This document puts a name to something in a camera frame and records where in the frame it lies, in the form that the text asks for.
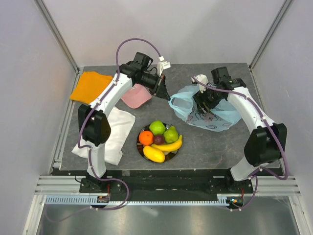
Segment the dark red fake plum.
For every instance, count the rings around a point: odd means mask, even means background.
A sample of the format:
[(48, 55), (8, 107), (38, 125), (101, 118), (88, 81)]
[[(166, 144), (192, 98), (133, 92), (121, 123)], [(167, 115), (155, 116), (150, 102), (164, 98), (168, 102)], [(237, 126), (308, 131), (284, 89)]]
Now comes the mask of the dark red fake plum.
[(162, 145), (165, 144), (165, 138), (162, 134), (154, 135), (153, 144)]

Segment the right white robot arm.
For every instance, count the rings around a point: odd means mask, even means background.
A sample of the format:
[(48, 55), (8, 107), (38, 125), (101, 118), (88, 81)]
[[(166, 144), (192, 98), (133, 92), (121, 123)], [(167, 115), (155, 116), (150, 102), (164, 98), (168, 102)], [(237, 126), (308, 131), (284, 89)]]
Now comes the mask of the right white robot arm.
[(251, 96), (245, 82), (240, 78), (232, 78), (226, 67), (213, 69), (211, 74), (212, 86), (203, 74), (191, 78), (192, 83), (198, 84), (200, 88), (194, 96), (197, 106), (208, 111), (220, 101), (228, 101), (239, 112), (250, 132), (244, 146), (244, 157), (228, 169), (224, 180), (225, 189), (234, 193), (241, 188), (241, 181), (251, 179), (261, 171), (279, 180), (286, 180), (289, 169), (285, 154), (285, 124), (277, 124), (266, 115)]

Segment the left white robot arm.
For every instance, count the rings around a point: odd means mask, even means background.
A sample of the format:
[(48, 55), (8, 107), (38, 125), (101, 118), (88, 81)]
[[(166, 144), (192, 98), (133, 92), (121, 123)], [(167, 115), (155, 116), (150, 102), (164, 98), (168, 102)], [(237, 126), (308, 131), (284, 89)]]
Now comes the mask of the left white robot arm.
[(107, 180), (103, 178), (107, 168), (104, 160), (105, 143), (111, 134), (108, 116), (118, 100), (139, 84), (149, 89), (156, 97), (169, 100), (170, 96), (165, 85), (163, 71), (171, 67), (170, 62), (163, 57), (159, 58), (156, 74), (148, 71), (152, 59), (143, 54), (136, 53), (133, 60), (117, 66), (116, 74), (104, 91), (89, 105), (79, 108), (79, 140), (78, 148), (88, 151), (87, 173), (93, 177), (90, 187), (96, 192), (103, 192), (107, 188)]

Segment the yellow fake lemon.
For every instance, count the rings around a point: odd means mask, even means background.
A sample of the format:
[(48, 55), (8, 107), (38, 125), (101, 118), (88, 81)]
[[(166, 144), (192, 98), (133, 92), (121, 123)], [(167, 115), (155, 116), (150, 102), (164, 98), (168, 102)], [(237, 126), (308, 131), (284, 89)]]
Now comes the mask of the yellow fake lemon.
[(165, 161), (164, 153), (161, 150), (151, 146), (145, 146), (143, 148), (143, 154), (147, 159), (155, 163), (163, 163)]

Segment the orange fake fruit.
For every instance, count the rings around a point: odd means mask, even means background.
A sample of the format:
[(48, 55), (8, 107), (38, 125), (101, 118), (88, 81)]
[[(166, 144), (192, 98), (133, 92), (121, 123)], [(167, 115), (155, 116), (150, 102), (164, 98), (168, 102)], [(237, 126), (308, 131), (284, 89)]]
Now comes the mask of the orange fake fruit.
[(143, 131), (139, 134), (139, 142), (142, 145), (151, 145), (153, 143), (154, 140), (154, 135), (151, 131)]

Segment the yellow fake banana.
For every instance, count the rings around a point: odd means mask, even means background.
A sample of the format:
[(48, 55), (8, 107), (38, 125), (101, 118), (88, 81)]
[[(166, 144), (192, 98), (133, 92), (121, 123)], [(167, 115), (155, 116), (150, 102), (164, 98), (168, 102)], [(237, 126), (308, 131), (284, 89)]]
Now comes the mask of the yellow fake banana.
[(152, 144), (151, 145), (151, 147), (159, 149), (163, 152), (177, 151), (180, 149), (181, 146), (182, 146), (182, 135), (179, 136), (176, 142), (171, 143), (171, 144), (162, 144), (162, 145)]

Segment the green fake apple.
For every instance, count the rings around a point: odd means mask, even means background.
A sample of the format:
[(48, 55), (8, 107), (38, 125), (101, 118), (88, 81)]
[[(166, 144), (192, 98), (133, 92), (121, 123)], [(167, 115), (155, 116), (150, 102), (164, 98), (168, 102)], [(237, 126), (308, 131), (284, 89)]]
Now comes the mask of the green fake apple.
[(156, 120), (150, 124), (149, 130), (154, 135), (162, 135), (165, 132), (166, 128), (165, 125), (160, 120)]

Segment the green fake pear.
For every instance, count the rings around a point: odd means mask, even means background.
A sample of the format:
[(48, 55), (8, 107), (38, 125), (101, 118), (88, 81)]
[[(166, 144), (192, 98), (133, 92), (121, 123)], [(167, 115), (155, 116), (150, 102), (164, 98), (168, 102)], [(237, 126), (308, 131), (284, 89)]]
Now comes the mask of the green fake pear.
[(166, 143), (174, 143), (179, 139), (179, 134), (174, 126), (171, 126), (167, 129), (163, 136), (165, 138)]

════════════════════

Write out the whole listing above exactly; do not include the pictures.

This document puts a name to something in a camera frame and records where in the frame it lies, in the form that the text asks for.
Segment the dark red fake plum.
For every instance, count the rings around a point: odd means mask, even means background.
A sample of the format:
[(48, 55), (8, 107), (38, 125), (101, 118), (88, 81)]
[[(166, 144), (192, 98), (133, 92), (121, 123)], [(167, 115), (155, 116), (150, 102), (164, 98), (168, 102)], [(237, 126), (308, 131), (284, 89)]]
Now comes the mask of the dark red fake plum.
[(162, 145), (165, 144), (165, 138), (162, 134), (154, 135), (153, 144)]

Segment the right white robot arm.
For every instance, count the rings around a point: odd means mask, even means background.
A sample of the format:
[(48, 55), (8, 107), (38, 125), (101, 118), (88, 81)]
[[(166, 144), (192, 98), (133, 92), (121, 123)], [(167, 115), (155, 116), (150, 102), (164, 98), (168, 102)], [(237, 126), (308, 131), (284, 89)]]
Now comes the mask of the right white robot arm.
[(251, 96), (245, 82), (240, 78), (232, 78), (226, 67), (213, 69), (211, 74), (212, 86), (203, 74), (191, 78), (192, 83), (198, 84), (200, 88), (194, 96), (197, 106), (208, 111), (220, 101), (228, 101), (239, 112), (250, 132), (244, 146), (244, 157), (228, 169), (224, 180), (225, 189), (234, 193), (241, 188), (241, 181), (251, 179), (261, 171), (279, 180), (286, 180), (289, 169), (285, 154), (285, 124), (277, 124), (266, 115)]

Segment the left white robot arm.
For every instance, count the rings around a point: odd means mask, even means background.
A sample of the format:
[(48, 55), (8, 107), (38, 125), (101, 118), (88, 81)]
[[(166, 144), (192, 98), (133, 92), (121, 123)], [(167, 115), (155, 116), (150, 102), (164, 98), (168, 102)], [(237, 126), (308, 131), (284, 89)]]
Now comes the mask of the left white robot arm.
[(107, 180), (103, 178), (107, 168), (104, 160), (105, 143), (111, 134), (108, 116), (118, 100), (139, 84), (149, 89), (156, 97), (169, 100), (170, 96), (165, 85), (163, 71), (171, 67), (170, 62), (163, 57), (159, 58), (156, 74), (148, 71), (152, 59), (143, 54), (136, 53), (133, 60), (117, 66), (116, 74), (104, 91), (89, 105), (79, 108), (79, 140), (78, 148), (88, 151), (87, 173), (93, 177), (90, 187), (96, 192), (103, 192), (107, 188)]

Segment the yellow fake lemon.
For every instance, count the rings around a point: odd means mask, even means background.
A sample of the format:
[(48, 55), (8, 107), (38, 125), (101, 118), (88, 81)]
[[(166, 144), (192, 98), (133, 92), (121, 123)], [(167, 115), (155, 116), (150, 102), (164, 98), (168, 102)], [(237, 126), (308, 131), (284, 89)]]
Now comes the mask of the yellow fake lemon.
[(165, 161), (164, 153), (161, 150), (151, 146), (145, 146), (143, 148), (143, 154), (147, 159), (155, 163), (163, 163)]

Segment the orange fake fruit.
For every instance, count the rings around a point: odd means mask, even means background.
A sample of the format:
[(48, 55), (8, 107), (38, 125), (101, 118), (88, 81)]
[[(166, 144), (192, 98), (133, 92), (121, 123)], [(167, 115), (155, 116), (150, 102), (164, 98), (168, 102)], [(237, 126), (308, 131), (284, 89)]]
Now comes the mask of the orange fake fruit.
[(143, 131), (139, 134), (139, 142), (142, 145), (151, 145), (153, 143), (154, 140), (154, 135), (151, 131)]

Segment the yellow fake banana.
For every instance, count the rings around a point: odd means mask, even means background.
A sample of the format:
[(48, 55), (8, 107), (38, 125), (101, 118), (88, 81)]
[[(166, 144), (192, 98), (133, 92), (121, 123)], [(167, 115), (155, 116), (150, 102), (164, 98), (168, 102)], [(237, 126), (308, 131), (284, 89)]]
Now comes the mask of the yellow fake banana.
[(152, 144), (151, 145), (151, 147), (159, 149), (163, 152), (177, 151), (180, 149), (181, 146), (182, 146), (182, 135), (179, 136), (176, 142), (171, 143), (171, 144), (162, 144), (162, 145)]

Segment the green fake apple.
For every instance, count the rings around a point: odd means mask, even means background.
A sample of the format:
[(48, 55), (8, 107), (38, 125), (101, 118), (88, 81)]
[[(166, 144), (192, 98), (133, 92), (121, 123)], [(167, 115), (155, 116), (150, 102), (164, 98), (168, 102)], [(237, 126), (308, 131), (284, 89)]]
Now comes the mask of the green fake apple.
[(156, 120), (150, 124), (149, 130), (154, 135), (162, 135), (165, 132), (166, 128), (165, 125), (160, 120)]

Segment the green fake pear.
For every instance, count the rings around a point: odd means mask, even means background.
A sample of the format:
[(48, 55), (8, 107), (38, 125), (101, 118), (88, 81)]
[[(166, 144), (192, 98), (133, 92), (121, 123)], [(167, 115), (155, 116), (150, 102), (164, 98), (168, 102)], [(237, 126), (308, 131), (284, 89)]]
Now comes the mask of the green fake pear.
[(166, 143), (174, 143), (179, 139), (179, 134), (174, 126), (171, 126), (167, 129), (163, 136), (165, 138)]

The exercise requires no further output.